Goldfish can become prone to several health issues as a result of the poor water conditions in a small tank/bowl. Unfortunately, they produce a large amount of waste especially when their metabolic rate is increased due to elevated temperature. As a result, the water quality deteriorates rather rapidly especially when the tank is less than ideal in size, even in a large tank, water changes and gravel vacs will be your best friend in keeping your fish fit and healthy.

Considering goldfish are not designed to stay small (which is why fishbowls are considered cruel) and at full grown can be in the 8-10 up to 18-20 inches range depending on type, a general guideline for fancy fat body types should be at least 15-20 gallons for the 1st fish plus an extra 10 gallons per fish in the tank after that, and double that for common/comet/shubunkin types.
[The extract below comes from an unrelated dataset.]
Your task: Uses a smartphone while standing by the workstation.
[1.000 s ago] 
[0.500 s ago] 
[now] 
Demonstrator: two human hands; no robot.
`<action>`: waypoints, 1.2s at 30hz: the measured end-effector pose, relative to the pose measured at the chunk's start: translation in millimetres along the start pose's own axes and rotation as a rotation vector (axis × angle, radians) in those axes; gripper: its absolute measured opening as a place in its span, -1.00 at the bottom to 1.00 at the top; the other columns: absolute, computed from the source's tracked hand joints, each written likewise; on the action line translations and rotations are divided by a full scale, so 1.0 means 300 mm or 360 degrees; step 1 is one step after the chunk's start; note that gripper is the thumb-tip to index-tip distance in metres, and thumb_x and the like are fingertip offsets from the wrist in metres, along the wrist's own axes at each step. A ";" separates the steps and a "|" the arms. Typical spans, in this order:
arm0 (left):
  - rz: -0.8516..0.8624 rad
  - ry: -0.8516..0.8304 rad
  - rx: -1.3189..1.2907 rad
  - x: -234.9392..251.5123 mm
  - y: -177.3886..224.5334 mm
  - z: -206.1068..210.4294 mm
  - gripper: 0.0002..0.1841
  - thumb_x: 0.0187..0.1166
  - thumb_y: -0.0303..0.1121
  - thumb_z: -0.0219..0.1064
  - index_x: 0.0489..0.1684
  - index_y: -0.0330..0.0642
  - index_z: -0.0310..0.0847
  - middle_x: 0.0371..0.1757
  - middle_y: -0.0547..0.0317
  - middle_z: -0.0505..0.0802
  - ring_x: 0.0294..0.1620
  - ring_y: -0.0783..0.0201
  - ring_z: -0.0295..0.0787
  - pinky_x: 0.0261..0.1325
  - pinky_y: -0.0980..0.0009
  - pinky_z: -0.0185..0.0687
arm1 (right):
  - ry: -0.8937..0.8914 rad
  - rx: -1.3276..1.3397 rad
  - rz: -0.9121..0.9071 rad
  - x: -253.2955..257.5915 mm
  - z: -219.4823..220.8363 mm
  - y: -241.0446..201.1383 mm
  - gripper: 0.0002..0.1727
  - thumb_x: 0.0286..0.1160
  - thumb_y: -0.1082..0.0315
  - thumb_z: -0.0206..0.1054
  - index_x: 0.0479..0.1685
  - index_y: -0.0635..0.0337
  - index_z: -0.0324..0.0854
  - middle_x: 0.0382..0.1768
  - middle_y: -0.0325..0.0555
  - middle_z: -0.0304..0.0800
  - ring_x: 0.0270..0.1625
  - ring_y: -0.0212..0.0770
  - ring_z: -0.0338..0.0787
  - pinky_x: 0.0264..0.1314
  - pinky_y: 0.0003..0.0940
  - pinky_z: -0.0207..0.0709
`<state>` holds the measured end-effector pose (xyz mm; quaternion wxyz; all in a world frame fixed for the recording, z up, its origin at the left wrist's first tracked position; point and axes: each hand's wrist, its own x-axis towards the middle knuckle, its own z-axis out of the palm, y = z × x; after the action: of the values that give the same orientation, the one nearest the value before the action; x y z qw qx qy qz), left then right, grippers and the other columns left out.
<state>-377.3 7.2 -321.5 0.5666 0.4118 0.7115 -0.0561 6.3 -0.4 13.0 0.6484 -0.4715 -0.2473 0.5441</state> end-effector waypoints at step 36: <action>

This does not mean that the spare 15 gallon tank you have can be used for a goldfish, they are very social creatures and you should not keep goldfish in isolation as they are more unlikely to thrive if deprived of company. Minimum tank sizes for goldfish IMO would be 25-30 gallons for fancies, and 50 gallons for commons as you will need at least a pair. Bigger is always better, and just because a fish will fit in your tank, doesnt mean it will be able to swim properly, and have the space to move and use its muscles. Rectangular tanks are always better as they provide the largest air to water surface for oxygenation. Goldfish have high oxygen requirements, yet another reason bowls are completely unsuitable. All in all, the bigger the tank you can get, the happier, healthier and longer your fish will live.
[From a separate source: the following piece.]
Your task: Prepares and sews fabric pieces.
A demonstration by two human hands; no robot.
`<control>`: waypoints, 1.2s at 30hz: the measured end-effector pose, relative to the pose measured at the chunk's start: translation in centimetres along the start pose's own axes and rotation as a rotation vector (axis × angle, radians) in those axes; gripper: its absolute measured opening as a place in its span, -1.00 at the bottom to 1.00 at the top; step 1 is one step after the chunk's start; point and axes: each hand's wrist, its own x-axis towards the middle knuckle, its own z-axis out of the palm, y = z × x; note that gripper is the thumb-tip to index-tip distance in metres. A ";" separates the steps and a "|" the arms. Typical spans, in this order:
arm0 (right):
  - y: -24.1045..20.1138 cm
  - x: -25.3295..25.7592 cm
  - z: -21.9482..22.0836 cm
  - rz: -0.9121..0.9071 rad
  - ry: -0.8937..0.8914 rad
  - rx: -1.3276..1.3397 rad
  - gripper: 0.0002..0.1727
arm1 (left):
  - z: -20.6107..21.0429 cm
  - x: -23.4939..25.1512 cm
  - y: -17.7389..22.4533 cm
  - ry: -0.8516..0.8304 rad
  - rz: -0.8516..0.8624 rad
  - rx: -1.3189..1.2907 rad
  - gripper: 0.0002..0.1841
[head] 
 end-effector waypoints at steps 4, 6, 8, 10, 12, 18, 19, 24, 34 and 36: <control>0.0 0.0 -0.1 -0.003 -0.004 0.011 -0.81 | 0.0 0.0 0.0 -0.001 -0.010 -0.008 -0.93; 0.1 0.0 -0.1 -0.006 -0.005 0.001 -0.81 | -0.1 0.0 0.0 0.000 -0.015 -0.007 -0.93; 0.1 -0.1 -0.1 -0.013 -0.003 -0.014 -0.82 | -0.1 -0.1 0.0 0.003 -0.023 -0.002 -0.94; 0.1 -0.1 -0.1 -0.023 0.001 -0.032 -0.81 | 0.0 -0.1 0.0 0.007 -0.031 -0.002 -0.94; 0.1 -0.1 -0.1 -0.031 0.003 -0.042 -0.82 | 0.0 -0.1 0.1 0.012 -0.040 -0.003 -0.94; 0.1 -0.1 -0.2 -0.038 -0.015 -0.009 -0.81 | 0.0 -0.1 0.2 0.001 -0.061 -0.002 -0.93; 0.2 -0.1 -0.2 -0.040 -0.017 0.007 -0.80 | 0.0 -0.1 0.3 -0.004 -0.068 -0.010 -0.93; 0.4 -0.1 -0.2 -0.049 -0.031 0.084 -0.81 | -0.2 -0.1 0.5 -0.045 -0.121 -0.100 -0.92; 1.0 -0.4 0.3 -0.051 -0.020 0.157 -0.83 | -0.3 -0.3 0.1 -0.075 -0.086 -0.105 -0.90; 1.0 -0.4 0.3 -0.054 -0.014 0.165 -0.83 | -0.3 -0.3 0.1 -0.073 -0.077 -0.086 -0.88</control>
Here is a list of some types of goldfish.

Fancy goldfish-can be slower than commons-
Black Moor/Telescope
Fantail
Oranda
Pompoms

Very fancy goldfish-can be much slower swimmers-
Lionhead
Ranchu
Eggfish
Celestial
Bubble Eyes

Common or pond type goldfish-fast strong swimmers-
Comet
Common Goldfish
Shubunkin

It is advised not to mix commons with fancies, and especially not very fancy goldfish. 2 main reasons are-

Competition for food, the commons will in general be faster stronger swimmers than the fancies, and definately faster and stronger than the very fancy fish. The fish with eye growth such as bubble eyes, celestials, moors wont be able to see the food aswell as the commons either,aswell as some orandas and lionheads with large wen growth. 

Spawning, male common shaped goldfish will easily out swim a female fancy goldfish, and will push her to exhaustion if they are together when she starts to spawn. The males can be very hard on the females, shoving them around and into plants etc, having a large strong male goldfish pushing a smaller female goldfish around is never going to end well. 

Males can be sexed from females by means of the breeding dots on their gill covers (not always visible out of spawning mode, although my males have always shown them at all times) and also by venting. Venting is looking at the fishes vent (where they poop from and also where females expel eggs from) the males should be flat and the females can have a tiny little bump, its becoming quite easy for me now to sex even very small goldfish via venting. 

Fancy goldfish are far more suited to aquariums than common goldfish, mainly due to their adult size. Ponds, either indoor or outside, should be considered for commons/comets/shubunkins.

Stunting is one of the most talked about subjects when it comes to keeping fish. It remains a debate with different theories as to what causes stunting in fish growth. There are different things that influence the growth rate of a fish.

Genetics obviously will play some part in this, if you have a small mother and father, the off-spring will not be as large at adult size as that of larger parents. Any tank should allow for the maximum adult size of the particular type of goldfish, and not be taken as you can go smaller as the parent fish were smaller, it could just be that the adults spawned before becoming fully grown.

Stress is another factor that is sometimes missed when it comes to stunting. When a fish is stressed, it releases hormones in response to the stress, which reduce the growth hormones. Once the stress has been removed, the fish may have a growth spurt due to the fish releasing more growth hormones again. A fish may stunt through stress while in a smaller tank, but then when placed into a larger tank could make up some growth, although will never be as large as it could have been had the stunting not taken place,and no doubt the life span will also be reduced.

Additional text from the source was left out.